= Everest rescue fraud =

Insurance fraud scheme

Everest rescue fraud refers to a series of coordinated insurance fraud schemes in Nepal involving trekking agencies, helicopter operations, and medical facilities. Following an investigation in 2025–2026 by the Central investigation Bureau (CIB), authorities uncovered a network that allegedly falsely stated or exaggerated medical emergencies to claim millions in Everest insurance payouts.

== Investigations and tactics ==
Authorities allege that guides and operators used various methods to justify emergency helicopter evacuations. In some instances, trekking staff reportedly added substances such as baking soda to hiker's food to induce gastrointestinal distress, or administered excessive doses of Diamox to mimic the symptoms of severe altitude sickness. Once a climber was deemed "unwell," they were pressured into an evacuation.

The investigation revealed that hospitals in Kathmandu often colluded by providing forged medical records, inflating ICU admission stays, and billing multiple insurance providers for a single helicopter flight that carries several passengers simultaneously.
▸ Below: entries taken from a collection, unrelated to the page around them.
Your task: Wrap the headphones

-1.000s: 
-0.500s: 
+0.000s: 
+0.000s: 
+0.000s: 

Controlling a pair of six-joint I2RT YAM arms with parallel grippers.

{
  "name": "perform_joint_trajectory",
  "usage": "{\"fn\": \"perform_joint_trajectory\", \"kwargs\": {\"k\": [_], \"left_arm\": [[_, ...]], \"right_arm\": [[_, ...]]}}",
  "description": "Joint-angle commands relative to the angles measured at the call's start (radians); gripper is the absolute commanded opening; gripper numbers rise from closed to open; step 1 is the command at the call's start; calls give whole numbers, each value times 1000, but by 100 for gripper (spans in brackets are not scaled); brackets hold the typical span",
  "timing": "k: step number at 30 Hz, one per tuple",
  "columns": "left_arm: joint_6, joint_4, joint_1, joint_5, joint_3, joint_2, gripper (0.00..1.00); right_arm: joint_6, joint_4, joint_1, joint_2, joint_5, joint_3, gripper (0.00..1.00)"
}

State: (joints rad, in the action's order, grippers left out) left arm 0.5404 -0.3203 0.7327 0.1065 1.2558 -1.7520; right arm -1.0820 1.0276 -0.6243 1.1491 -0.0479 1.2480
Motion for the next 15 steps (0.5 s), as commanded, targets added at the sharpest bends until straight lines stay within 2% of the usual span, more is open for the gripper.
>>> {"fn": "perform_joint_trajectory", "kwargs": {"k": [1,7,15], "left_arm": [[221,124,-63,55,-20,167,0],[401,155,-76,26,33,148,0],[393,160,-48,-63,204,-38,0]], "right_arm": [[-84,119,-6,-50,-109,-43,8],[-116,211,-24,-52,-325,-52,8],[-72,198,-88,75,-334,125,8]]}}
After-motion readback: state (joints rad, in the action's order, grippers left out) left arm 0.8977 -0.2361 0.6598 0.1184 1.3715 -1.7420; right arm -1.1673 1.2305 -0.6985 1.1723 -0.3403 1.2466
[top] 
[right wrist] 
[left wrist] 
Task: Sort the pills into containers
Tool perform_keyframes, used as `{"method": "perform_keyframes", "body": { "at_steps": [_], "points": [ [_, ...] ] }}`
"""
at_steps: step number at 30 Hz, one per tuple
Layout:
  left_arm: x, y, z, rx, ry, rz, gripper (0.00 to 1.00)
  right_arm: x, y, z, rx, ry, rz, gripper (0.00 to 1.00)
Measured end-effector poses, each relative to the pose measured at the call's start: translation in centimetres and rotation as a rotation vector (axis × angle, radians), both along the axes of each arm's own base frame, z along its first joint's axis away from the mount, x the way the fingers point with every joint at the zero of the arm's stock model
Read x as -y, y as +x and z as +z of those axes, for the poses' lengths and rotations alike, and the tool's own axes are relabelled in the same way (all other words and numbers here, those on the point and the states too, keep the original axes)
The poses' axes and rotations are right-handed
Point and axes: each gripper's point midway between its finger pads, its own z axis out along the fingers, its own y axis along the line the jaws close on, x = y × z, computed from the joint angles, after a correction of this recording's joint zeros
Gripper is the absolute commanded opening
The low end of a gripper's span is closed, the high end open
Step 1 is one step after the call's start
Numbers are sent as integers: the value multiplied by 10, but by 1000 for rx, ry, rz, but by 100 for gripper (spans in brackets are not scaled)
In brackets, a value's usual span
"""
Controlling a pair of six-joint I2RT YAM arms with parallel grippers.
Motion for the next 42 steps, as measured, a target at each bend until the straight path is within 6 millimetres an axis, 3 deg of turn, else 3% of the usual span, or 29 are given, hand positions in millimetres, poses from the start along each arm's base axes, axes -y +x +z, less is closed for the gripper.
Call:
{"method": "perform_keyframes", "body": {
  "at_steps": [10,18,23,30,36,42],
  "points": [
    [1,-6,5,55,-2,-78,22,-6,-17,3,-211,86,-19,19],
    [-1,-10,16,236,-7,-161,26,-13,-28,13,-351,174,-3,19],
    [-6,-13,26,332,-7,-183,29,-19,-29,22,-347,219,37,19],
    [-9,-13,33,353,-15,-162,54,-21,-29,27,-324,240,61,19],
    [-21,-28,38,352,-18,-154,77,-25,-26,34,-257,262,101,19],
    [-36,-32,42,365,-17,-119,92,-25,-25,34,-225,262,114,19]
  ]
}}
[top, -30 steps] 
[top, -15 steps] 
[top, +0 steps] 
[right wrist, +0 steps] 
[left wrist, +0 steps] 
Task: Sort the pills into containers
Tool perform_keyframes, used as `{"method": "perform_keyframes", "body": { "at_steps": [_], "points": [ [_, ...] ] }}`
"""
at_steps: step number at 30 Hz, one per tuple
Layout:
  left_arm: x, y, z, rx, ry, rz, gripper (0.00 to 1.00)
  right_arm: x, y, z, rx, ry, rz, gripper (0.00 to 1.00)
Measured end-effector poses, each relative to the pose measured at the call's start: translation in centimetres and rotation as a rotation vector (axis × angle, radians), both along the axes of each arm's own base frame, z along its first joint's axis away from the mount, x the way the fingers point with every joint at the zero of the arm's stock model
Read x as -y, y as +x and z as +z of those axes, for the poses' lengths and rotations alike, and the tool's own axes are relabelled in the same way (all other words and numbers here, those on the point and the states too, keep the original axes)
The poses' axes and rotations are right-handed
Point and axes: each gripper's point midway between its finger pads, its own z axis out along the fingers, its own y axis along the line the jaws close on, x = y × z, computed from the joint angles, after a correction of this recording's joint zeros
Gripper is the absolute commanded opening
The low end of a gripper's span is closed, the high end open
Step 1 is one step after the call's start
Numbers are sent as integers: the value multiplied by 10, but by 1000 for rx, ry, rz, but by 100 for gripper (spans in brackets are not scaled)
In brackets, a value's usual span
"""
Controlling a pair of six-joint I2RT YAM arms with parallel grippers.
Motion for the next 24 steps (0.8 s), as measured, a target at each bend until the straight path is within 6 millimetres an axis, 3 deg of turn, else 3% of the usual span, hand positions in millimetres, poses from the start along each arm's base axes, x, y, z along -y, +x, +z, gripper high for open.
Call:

== Legal action and impact ==
In early 2026, the Kathmandu District Court began proceeding against 32 individuals, including owners of prominent trekking agencies and medical personnel, on charge of organized crime and offences against the state. The CIB estimated the total value of fraudulent claims at approximately $20 million between 2022 and 2025.

The scandal has significantly impacted Nepal's tourism reputation. Consequently, several international insurance underwriters have stricter verification protocols or increased premium for high-altitude coverage in the Everest region.

In early 2026, the Central Investigation Bureau said that 10 people were arrested as a result of the scam, including individuals from a trekking company, a rescue company and hospitals.